# Product photography - Lingerie



## GMan_nz (Jun 20, 2007)

Hi all,

My mum runs a clothing store, and they are in the process of building a website for their lingerie range.

I got a phone call from her yesterday asking "how can we remove the curtains from the background?" - of course they're taking the photo's of the various lingerie items in a dingy office, with a P&S digicam, with flash, and with a fairly dull, patterned curtain as the background (samples here: http://www.lingerie4u.co.nz/allprods.php)

So last night I tried to remove the background on a 4 images using Photoshop, and the results were pretty unspectacular - jaggy unnatural edges, fuzzy edges, misshapen models etc. I've recommended for the moment that they use the images they have - curtain intact. I'm barely a beginner with CS2 but I figure it would be a lot easier to get the image right in the first instance than having to edit after the fact.

So, my questions are:

1/ Is there an easy way to remove backgrounds in Photoshop where the shadows on the model meld with the shadows on the curtain - which happens to be very similar in colour to the model. 

2/ My advice to them for future product photography will be based around improving lighting and background at the time the image is taken. Am I missing any other key points?

I expect they'll want to continue using the equipment they have, I just want to help them improve the results. Having said that, I will be taking my gear in to try a few shots as a learning project for myself.

I have:
Nikon D50
18 - 55mm kit lens
50 mm 1.8D
70 - 300mm
SB800 (just got it so learning to use that now)
Cheap tripod

Any general tips welcome - keeping in mind of course that the shop will continue taking their photos 'unsupervised' and so I need to keep it simple for them, and acknowledge they're not even amatuer photographers and may be a bit intimidated when I pull out my dSLR.

Cheers.


----------



## Alpha (Jun 20, 2007)

You can edit it out and fudge the lighting in PS. I did the following in about 2 minutes:





Open the image...create a new white background layer. Magic Lasso out the manequin, 25% blur around the edges, -->Render -->Lighting Effects


----------



## GMan_nz (Jun 20, 2007)

Wow, that's a great result!  Is it Magic or Magentic lasso?  Will give it a crack this evening, cheers.

Still interested in any other product photography tips . . .


----------



## Big Mike (Jun 21, 2007)

Photoshop requires practice and patience (and them more practice).  You can get great results but they aren't automatic.  Extraction (removing a subject from the background) is a basic skill and there are many ways to go about it.
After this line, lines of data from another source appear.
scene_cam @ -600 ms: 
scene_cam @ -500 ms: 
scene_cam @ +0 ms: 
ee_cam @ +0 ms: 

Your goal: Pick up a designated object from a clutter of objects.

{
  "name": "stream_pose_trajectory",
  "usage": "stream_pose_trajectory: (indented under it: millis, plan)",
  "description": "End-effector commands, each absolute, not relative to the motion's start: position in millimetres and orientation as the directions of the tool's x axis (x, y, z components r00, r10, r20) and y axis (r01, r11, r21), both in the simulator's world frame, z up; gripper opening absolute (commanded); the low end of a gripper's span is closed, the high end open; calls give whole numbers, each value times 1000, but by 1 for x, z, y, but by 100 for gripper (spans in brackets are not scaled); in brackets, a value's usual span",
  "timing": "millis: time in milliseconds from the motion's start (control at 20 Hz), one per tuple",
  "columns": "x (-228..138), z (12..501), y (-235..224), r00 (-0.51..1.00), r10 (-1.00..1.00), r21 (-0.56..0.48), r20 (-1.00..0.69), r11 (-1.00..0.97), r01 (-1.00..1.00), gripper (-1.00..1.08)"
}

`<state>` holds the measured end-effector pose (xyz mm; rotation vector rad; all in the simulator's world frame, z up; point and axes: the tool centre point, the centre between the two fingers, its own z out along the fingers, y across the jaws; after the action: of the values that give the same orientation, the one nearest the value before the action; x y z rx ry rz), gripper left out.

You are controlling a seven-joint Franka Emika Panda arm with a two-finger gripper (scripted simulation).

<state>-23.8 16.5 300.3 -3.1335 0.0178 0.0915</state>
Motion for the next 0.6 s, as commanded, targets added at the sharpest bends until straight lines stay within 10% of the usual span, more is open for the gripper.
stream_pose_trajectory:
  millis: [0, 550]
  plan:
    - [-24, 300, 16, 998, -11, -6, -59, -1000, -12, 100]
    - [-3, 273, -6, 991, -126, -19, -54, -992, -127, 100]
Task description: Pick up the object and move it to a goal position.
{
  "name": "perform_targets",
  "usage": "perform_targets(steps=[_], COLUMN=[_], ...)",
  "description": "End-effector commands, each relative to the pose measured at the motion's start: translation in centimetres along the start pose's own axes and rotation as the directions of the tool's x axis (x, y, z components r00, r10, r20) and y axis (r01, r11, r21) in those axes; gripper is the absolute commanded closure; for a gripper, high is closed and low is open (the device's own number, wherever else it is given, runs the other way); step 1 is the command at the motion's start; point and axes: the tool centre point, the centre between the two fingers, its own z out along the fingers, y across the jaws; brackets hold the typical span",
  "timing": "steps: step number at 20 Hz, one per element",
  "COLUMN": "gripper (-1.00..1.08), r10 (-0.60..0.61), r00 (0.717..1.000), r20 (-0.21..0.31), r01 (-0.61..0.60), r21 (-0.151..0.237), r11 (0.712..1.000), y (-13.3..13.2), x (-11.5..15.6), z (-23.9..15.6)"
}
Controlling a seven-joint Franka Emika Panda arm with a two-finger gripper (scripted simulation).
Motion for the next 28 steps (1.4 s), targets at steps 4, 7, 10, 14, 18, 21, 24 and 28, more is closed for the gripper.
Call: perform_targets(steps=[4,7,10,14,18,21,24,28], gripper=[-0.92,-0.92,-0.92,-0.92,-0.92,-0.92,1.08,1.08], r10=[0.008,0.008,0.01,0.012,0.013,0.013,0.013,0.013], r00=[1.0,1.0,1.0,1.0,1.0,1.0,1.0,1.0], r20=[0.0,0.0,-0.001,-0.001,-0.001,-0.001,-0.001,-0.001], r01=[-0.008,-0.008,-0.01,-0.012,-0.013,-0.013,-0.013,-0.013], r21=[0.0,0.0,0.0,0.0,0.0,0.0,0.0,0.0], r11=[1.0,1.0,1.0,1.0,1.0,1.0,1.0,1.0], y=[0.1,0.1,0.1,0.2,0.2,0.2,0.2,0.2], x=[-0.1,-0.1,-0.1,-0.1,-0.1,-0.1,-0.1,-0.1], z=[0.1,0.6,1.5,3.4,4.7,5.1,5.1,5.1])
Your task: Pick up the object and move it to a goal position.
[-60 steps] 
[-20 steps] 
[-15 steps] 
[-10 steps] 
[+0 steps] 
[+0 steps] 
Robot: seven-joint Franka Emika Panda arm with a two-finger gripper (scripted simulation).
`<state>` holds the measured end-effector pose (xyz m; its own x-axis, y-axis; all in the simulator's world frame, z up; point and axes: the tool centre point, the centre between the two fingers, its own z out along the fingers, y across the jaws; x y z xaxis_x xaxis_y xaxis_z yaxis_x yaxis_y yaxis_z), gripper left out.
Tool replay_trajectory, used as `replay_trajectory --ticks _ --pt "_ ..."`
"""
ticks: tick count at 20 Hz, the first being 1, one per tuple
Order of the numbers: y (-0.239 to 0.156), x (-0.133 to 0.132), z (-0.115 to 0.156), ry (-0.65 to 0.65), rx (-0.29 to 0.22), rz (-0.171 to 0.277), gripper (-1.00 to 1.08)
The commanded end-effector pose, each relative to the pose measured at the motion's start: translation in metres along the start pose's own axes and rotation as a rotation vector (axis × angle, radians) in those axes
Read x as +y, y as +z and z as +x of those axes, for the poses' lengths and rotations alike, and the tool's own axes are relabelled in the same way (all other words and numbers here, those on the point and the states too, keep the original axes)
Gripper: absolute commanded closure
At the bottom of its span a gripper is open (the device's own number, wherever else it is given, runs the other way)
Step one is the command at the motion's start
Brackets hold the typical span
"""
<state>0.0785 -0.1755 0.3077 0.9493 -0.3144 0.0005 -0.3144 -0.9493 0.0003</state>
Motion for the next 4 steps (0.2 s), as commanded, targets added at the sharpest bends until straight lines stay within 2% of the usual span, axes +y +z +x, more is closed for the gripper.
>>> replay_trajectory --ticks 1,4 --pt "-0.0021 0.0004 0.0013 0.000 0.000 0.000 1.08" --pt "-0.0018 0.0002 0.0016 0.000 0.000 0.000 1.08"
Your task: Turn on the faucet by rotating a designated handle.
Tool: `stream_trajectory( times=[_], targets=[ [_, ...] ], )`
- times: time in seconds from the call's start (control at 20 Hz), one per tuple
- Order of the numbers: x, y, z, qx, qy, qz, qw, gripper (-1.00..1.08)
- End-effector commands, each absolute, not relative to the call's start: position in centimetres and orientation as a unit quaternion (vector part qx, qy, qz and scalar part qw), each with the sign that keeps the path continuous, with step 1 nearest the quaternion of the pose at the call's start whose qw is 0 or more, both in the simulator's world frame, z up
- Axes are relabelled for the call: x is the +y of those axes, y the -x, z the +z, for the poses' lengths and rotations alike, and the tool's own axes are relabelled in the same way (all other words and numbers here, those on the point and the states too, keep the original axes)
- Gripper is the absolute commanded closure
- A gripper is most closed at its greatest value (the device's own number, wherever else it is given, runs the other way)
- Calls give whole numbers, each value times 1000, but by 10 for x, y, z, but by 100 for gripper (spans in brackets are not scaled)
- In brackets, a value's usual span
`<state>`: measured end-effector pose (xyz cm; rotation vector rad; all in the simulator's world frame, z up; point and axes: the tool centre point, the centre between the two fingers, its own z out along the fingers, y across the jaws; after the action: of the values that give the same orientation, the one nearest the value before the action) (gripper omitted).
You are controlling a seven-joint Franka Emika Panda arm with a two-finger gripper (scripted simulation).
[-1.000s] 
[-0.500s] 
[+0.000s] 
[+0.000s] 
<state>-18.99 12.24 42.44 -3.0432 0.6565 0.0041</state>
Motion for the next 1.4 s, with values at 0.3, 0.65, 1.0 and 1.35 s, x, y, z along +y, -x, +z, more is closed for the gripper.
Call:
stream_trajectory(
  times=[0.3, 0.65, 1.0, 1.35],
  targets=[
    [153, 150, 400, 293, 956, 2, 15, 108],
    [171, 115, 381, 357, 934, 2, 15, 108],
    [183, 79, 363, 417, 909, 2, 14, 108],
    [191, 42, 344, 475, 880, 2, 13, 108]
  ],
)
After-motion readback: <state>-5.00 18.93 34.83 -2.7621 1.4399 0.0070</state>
You might want to try the extraction filter, but it's just as easy to start with the magic wand or the lasso.  But it doesn't necessarily end there.  To get the best results, you might need to zoom right in and fine tune the selection.

I like to use a layer mask because it's easy to paint it on or off without actually doing any damage to the image.  It may not be the fasted technique but it works for me.
Start by creating a duplicate layer...always good to start any editing this way.  I'll usually use the magic wand or the magnetic lasso.  It really helps if you start out by creating a levels adjustment layer and adjusting it for maximum contrast between your subject and the background.  Don't worry that it looks like hell.  Once the adjustment layer is made, I'll use the wand or lasso to make the selection.  Play with the tool settings to see what works best.  You can even use different tools to add to or subtract from the selection.  I sometimes use 'quick mask mode' at this point as well.  I sometimes apply a slight 'feather' to the selection (under the select menu) at this point, just to smooth it out.  Only two to five pixels.

Once the selection is made, I'll make sure the top layer is selected and click on the mask button in the layer's pallet.  Sometimes I get confused as to weather I'm masking the subject or the background...you can tell by looking at the mask in the layers pallet.

Once the mask is made, I'll create another layer...this time, a solid color layer.  Choose a color that is contrasting with your photo.  I drag the color layer between the two image layers.  The color should show through where the mask isn't black.  I change the opacity of the color layer, so that I can see though it.  This is essentially the same as the 'quick mask mode'.

Now I click on the layer mask, to make it active and I use the brush tool.  I zoom in and use a small brush to fine tune the edges of the mask.  I change the size and opacity of the brush to suit my needs as I go.

Once I have done that...it's pretty much done.  I'll trash the color layer and the levels adjustment layer.  Now you have your subject on it's own layer and you can add any background you want.  Or if you are keeping the background, you can adjust the subject and background separately.


----------



## burtharrris (Jun 22, 2007)

It's scary how coincidental this was. Here's an article I stumbled onto on Pop Photo's website, about 20 seconds after i read this thread:

http://www.popphoto.com/popularphot...tal-toolbox-how-to-remove-the-background.html


----------



## killcrazy (Jun 24, 2007)

instead of leaving it as a blank background, you might also want to think about putting a gradient background in too, just to make the image look a little nicer. 
personal preference like, but give it a try, takes 2 seconds and can make it look much better/more professional. 

if you dont know how to do gradients just createa new layer, click on the paintbucket tool, hold it to expand the menu, and click gradient. choose your gradient type from the top toolbar, and click and drag the gradient onto the image. 
simple as owt


----------



## benjikan (Jun 26, 2007)

GMan_nz said:


> Hi all,
> 
> My mum runs a clothing store, and they are in the process of building a website for their lingerie range.
> 
> ...



Did you use the "Feathering Tool"?


----------



## amshopping (Jul 11, 2011)

i like to use magic wand,pattern stamp, paitbrush stamp.but it is a hard stuff to deal some complicate pictures with awesome effect.


----------



## gsgary (Jul 11, 2011)

I might be being stupid but wouldn't it be better to get someone who knows what they are doing with lighting in a studio then there will very little photoshop needed


----------



## shortpants (Jul 11, 2011)

Considering this thread is 4 years old I'm sure they've taken care of it by now!


----------



## gsgary (Jul 11, 2011)

shortpants said:


> Considering this thread is 4 years old I'm sure they've taken care of it by now!



Stop spoiling my fun


----------



## shortpants (Jul 11, 2011)

I don't think there's a shortage of fun to be had on this forum


----------